## Your objective
The records below are to be repeated exactly, minus any pictures.

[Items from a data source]

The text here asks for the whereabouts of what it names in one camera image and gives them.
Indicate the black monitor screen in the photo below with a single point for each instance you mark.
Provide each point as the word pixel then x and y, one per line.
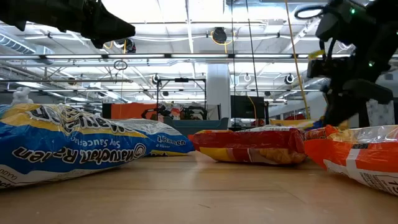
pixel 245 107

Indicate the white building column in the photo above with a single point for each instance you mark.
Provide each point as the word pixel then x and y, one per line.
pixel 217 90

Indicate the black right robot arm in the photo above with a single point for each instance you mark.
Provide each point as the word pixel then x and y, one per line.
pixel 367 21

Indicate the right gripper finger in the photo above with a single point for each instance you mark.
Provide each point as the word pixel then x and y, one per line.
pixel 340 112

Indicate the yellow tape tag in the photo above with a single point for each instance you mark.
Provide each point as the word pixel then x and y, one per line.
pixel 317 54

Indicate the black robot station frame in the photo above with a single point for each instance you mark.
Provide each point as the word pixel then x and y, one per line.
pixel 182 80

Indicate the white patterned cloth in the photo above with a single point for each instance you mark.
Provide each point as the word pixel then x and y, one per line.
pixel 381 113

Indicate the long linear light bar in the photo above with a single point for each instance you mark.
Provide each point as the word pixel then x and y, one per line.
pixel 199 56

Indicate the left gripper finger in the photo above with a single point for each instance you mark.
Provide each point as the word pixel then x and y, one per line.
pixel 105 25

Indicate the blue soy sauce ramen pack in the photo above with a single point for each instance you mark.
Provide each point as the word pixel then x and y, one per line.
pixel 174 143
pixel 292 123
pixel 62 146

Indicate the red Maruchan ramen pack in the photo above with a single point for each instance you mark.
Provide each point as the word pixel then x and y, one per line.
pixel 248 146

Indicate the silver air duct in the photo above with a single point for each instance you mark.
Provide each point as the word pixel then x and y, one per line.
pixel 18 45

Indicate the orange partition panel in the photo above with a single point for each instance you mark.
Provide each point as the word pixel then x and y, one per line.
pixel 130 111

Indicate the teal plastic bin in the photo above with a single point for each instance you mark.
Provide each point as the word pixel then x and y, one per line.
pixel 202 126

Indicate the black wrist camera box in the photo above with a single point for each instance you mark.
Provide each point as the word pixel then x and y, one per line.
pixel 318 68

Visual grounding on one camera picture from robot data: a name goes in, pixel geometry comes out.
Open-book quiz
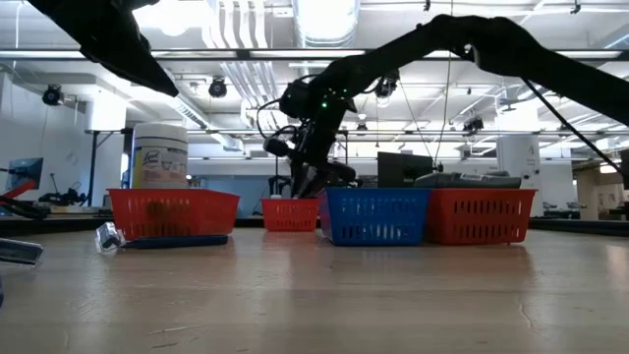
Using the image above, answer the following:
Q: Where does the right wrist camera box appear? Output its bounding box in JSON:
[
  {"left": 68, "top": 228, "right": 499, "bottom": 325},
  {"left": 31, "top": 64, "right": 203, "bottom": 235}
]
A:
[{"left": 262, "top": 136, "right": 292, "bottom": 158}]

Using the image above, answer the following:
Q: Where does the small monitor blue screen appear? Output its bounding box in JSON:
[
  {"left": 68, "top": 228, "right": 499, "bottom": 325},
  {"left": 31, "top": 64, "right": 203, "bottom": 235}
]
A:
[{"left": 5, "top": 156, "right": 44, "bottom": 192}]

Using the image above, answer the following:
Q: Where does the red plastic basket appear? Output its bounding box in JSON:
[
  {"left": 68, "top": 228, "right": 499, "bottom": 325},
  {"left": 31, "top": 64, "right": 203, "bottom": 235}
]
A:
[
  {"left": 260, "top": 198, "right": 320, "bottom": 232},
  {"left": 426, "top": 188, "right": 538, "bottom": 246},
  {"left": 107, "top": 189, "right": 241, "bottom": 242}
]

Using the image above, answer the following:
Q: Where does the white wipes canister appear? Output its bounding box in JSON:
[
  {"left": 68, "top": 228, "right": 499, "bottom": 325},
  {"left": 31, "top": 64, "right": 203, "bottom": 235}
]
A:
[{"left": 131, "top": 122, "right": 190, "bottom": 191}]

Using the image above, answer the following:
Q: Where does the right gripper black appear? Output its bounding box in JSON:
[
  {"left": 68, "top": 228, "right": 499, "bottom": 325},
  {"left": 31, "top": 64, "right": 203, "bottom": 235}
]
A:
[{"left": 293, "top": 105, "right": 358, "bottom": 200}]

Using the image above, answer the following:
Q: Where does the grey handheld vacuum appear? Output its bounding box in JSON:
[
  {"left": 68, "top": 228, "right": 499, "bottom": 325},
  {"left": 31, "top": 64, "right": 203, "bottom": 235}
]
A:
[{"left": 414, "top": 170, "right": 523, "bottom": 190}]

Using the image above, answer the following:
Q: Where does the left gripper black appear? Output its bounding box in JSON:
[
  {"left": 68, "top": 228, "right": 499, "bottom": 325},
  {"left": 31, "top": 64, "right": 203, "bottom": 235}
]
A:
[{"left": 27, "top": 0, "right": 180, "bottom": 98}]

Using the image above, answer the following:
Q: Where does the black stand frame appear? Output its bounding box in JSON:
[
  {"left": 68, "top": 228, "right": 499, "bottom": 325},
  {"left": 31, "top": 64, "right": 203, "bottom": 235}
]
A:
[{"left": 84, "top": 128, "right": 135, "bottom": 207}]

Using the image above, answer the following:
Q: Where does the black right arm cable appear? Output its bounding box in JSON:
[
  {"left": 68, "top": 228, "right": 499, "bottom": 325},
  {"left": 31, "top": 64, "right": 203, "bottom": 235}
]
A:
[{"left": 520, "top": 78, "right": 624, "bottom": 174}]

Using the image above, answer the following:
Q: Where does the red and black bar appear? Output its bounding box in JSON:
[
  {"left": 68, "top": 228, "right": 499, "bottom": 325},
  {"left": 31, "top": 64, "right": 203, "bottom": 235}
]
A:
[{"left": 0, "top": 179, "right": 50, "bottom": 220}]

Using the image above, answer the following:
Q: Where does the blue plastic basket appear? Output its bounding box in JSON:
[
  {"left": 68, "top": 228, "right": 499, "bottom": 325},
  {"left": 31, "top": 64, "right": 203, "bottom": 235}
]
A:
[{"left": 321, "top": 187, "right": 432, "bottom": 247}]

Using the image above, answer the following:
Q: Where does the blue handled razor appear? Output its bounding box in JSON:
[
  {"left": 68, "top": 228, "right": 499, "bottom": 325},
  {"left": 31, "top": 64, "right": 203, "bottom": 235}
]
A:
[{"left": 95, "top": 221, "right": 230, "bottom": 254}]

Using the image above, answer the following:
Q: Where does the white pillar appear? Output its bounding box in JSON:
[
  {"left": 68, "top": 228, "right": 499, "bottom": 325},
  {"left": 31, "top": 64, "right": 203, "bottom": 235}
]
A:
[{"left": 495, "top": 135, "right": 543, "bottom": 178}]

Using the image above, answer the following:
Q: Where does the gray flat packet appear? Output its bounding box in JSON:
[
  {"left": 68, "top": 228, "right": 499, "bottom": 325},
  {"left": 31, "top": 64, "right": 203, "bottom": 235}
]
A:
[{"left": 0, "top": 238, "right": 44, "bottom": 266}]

## Task result
The text here asks for the whereabouts of what it names in one camera image and gives them.
Indicate the black monitor screen in the photo below with a single point for each instance you mark.
Provide each point as the word pixel then x and y, one per line.
pixel 245 107

Indicate the white building column in the photo above with a single point for each instance you mark.
Provide each point as the word pixel then x and y, one per line.
pixel 217 90

Indicate the black right robot arm in the photo above with a single point for each instance you mark.
Provide each point as the word pixel then x and y, one per line.
pixel 367 21

Indicate the right gripper finger in the photo above with a single point for each instance you mark.
Provide each point as the word pixel then x and y, one per line.
pixel 340 112

Indicate the yellow tape tag in the photo above with a single point for each instance you mark.
Provide each point as the word pixel then x and y, one per line.
pixel 317 54

Indicate the black robot station frame in the photo above with a single point for each instance you mark.
Provide each point as the word pixel then x and y, one per line.
pixel 182 80

Indicate the white patterned cloth in the photo above with a single point for each instance you mark.
Provide each point as the word pixel then x and y, one per line.
pixel 381 113

Indicate the long linear light bar in the photo above with a single point for each instance you mark.
Provide each point as the word pixel then x and y, one per line.
pixel 199 56

Indicate the left gripper finger in the photo above with a single point for each instance you mark.
Provide each point as the word pixel then x and y, one per line.
pixel 105 25

Indicate the blue soy sauce ramen pack in the photo above with a single point for each instance you mark.
Provide each point as the word pixel then x and y, one per line.
pixel 174 143
pixel 292 123
pixel 62 146

Indicate the red Maruchan ramen pack in the photo above with a single point for each instance you mark.
Provide each point as the word pixel then x and y, one per line.
pixel 248 146

Indicate the silver air duct in the photo above with a single point for each instance you mark.
Provide each point as the word pixel then x and y, one per line.
pixel 18 45

Indicate the orange partition panel in the photo above with a single point for each instance you mark.
Provide each point as the word pixel then x and y, one per line.
pixel 130 111

Indicate the teal plastic bin in the photo above with a single point for each instance you mark.
Provide each point as the word pixel then x and y, one per line.
pixel 202 126

Indicate the black wrist camera box in the photo above with a single point for each instance you mark.
Provide each point as the word pixel then x and y, one per line.
pixel 318 68

Visual grounding on one camera picture from robot data: a name goes in, pixel geometry comes out.
Open-book quiz
Using the image above, answer the following:
Q: Where does the right wrist camera box appear? Output its bounding box in JSON:
[
  {"left": 68, "top": 228, "right": 499, "bottom": 325},
  {"left": 31, "top": 64, "right": 203, "bottom": 235}
]
A:
[{"left": 262, "top": 136, "right": 292, "bottom": 158}]

Using the image above, answer the following:
Q: Where does the small monitor blue screen appear? Output its bounding box in JSON:
[
  {"left": 68, "top": 228, "right": 499, "bottom": 325},
  {"left": 31, "top": 64, "right": 203, "bottom": 235}
]
A:
[{"left": 5, "top": 156, "right": 44, "bottom": 192}]

Using the image above, answer the following:
Q: Where does the red plastic basket appear? Output its bounding box in JSON:
[
  {"left": 68, "top": 228, "right": 499, "bottom": 325},
  {"left": 31, "top": 64, "right": 203, "bottom": 235}
]
A:
[
  {"left": 260, "top": 198, "right": 320, "bottom": 232},
  {"left": 426, "top": 188, "right": 538, "bottom": 246},
  {"left": 107, "top": 189, "right": 241, "bottom": 242}
]

Using the image above, answer the following:
Q: Where does the white wipes canister appear? Output its bounding box in JSON:
[
  {"left": 68, "top": 228, "right": 499, "bottom": 325},
  {"left": 31, "top": 64, "right": 203, "bottom": 235}
]
A:
[{"left": 131, "top": 122, "right": 190, "bottom": 191}]

Using the image above, answer the following:
Q: Where does the right gripper black appear? Output its bounding box in JSON:
[
  {"left": 68, "top": 228, "right": 499, "bottom": 325},
  {"left": 31, "top": 64, "right": 203, "bottom": 235}
]
A:
[{"left": 293, "top": 105, "right": 358, "bottom": 200}]

Using the image above, answer the following:
Q: Where does the grey handheld vacuum appear? Output its bounding box in JSON:
[
  {"left": 68, "top": 228, "right": 499, "bottom": 325},
  {"left": 31, "top": 64, "right": 203, "bottom": 235}
]
A:
[{"left": 414, "top": 170, "right": 523, "bottom": 190}]

Using the image above, answer the following:
Q: Where does the left gripper black appear? Output its bounding box in JSON:
[
  {"left": 68, "top": 228, "right": 499, "bottom": 325},
  {"left": 31, "top": 64, "right": 203, "bottom": 235}
]
A:
[{"left": 27, "top": 0, "right": 180, "bottom": 98}]

Using the image above, answer the following:
Q: Where does the black stand frame appear? Output its bounding box in JSON:
[
  {"left": 68, "top": 228, "right": 499, "bottom": 325},
  {"left": 31, "top": 64, "right": 203, "bottom": 235}
]
A:
[{"left": 84, "top": 128, "right": 135, "bottom": 207}]

Using the image above, answer the following:
Q: Where does the black right arm cable appear? Output its bounding box in JSON:
[
  {"left": 68, "top": 228, "right": 499, "bottom": 325},
  {"left": 31, "top": 64, "right": 203, "bottom": 235}
]
A:
[{"left": 520, "top": 78, "right": 624, "bottom": 174}]

Using the image above, answer the following:
Q: Where does the red and black bar appear? Output its bounding box in JSON:
[
  {"left": 68, "top": 228, "right": 499, "bottom": 325},
  {"left": 31, "top": 64, "right": 203, "bottom": 235}
]
A:
[{"left": 0, "top": 179, "right": 50, "bottom": 220}]

Using the image above, answer the following:
Q: Where does the blue plastic basket appear? Output its bounding box in JSON:
[
  {"left": 68, "top": 228, "right": 499, "bottom": 325},
  {"left": 31, "top": 64, "right": 203, "bottom": 235}
]
A:
[{"left": 321, "top": 187, "right": 432, "bottom": 247}]

Using the image above, answer the following:
Q: Where does the blue handled razor appear? Output its bounding box in JSON:
[
  {"left": 68, "top": 228, "right": 499, "bottom": 325},
  {"left": 31, "top": 64, "right": 203, "bottom": 235}
]
A:
[{"left": 95, "top": 221, "right": 230, "bottom": 254}]

Using the image above, answer the following:
Q: Where does the white pillar appear? Output its bounding box in JSON:
[
  {"left": 68, "top": 228, "right": 499, "bottom": 325},
  {"left": 31, "top": 64, "right": 203, "bottom": 235}
]
A:
[{"left": 495, "top": 135, "right": 543, "bottom": 178}]

Using the image above, answer the following:
Q: Where does the gray flat packet appear? Output its bounding box in JSON:
[
  {"left": 68, "top": 228, "right": 499, "bottom": 325},
  {"left": 31, "top": 64, "right": 203, "bottom": 235}
]
A:
[{"left": 0, "top": 238, "right": 44, "bottom": 266}]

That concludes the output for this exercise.